* [Data section]:

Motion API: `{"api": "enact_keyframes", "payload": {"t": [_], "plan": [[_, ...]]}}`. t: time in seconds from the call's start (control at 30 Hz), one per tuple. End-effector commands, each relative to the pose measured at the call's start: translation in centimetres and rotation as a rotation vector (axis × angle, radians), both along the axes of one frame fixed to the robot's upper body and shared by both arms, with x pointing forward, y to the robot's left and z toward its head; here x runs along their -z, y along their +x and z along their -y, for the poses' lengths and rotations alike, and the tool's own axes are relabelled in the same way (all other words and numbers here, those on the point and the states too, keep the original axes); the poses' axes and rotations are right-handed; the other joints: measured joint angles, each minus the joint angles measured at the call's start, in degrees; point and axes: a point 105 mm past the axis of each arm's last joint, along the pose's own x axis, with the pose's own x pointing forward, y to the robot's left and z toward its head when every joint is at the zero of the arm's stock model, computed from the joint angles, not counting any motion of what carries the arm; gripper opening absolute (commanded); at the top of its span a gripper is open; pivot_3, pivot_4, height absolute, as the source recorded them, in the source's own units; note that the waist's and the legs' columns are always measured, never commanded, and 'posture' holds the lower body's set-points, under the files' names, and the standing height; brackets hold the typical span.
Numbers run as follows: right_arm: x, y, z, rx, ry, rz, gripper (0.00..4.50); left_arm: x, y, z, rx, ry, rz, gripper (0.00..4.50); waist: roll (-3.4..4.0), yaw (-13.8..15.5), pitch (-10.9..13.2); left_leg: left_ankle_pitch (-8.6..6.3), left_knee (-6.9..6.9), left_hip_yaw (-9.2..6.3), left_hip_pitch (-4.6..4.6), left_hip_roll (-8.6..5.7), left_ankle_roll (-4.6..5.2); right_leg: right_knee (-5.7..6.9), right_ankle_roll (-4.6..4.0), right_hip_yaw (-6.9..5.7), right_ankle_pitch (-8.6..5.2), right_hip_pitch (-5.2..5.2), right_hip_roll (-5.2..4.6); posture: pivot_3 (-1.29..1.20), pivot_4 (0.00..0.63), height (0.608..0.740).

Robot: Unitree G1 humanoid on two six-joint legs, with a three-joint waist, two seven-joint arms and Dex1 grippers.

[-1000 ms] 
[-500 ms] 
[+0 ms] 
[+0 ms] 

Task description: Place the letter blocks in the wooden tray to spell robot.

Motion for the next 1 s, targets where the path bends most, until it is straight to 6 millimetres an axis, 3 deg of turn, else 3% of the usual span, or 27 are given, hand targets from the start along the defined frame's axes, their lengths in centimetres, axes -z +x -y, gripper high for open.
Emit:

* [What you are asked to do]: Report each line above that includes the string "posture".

* [Answer to this problem]:
Motion API: `{"api": "enact_keyframes", "payload": {"t": [_], "plan": [[_, ...]]}}`. t: time in seconds from the call's start (control at 30 Hz), one per tuple. End-effector commands, each relative to the pose measured at the call's start: translation in centimetres and rotation as a rotation vector (axis × angle, radians), both along the axes of one frame fixed to the robot's upper body and shared by both arms, with x pointing forward, y to the robot's left and z toward its head; here x runs along their -z, y along their +x and z along their -y, for the poses' lengths and rotations alike, and the tool's own axes are relabelled in the same way (all other words and numbers here, those on the point and the states too, keep the original axes); the poses' axes and rotations are right-handed; the other joints: measured joint angles, each minus the joint angles measured at the call's start, in degrees; point and axes: a point 105 mm past the axis of each arm's last joint, along the pose's own x axis, with the pose's own x pointing forward, y to the robot's left and z toward its head when every joint is at the zero of the arm's stock model, computed from the joint angles, not counting any motion of what carries the arm; gripper opening absolute (commanded); at the top of its span a gripper is open; pivot_3, pivot_4, height absolute, as the source recorded them, in the source's own units; note that the waist's and the legs' columns are always measured, never commanded, and 'posture' holds the lower body's set-points, under the files' names, and the standing height; brackets hold the typical span.
Numbers run as follows: right_arm: x, y, z, rx, ry, rz, gripper (0.00..4.50); left_arm: x, y, z, rx, ry, rz, gripper (0.00..4.50); waist: roll (-3.4..4.0), yaw (-13.8..15.5), pitch (-10.9..13.2); left_leg: left_ankle_pitch (-8.6..6.3), left_knee (-6.9..6.9), left_hip_yaw (-9.2..6.3), left_hip_pitch (-4.6..4.6), left_hip_roll (-8.6..5.7), left_ankle_roll (-4.6..5.2); right_leg: right_knee (-5.7..6.9), right_ankle_roll (-4.6..4.0), right_hip_yaw (-6.9..5.7), right_ankle_pitch (-8.6..5.2), right_hip_pitch (-5.2..5.2), right_hip_roll (-5.2..4.6); posture: pivot_3 (-1.29..1.20), pivot_4 (0.00..0.63), height (0.608..0.740).

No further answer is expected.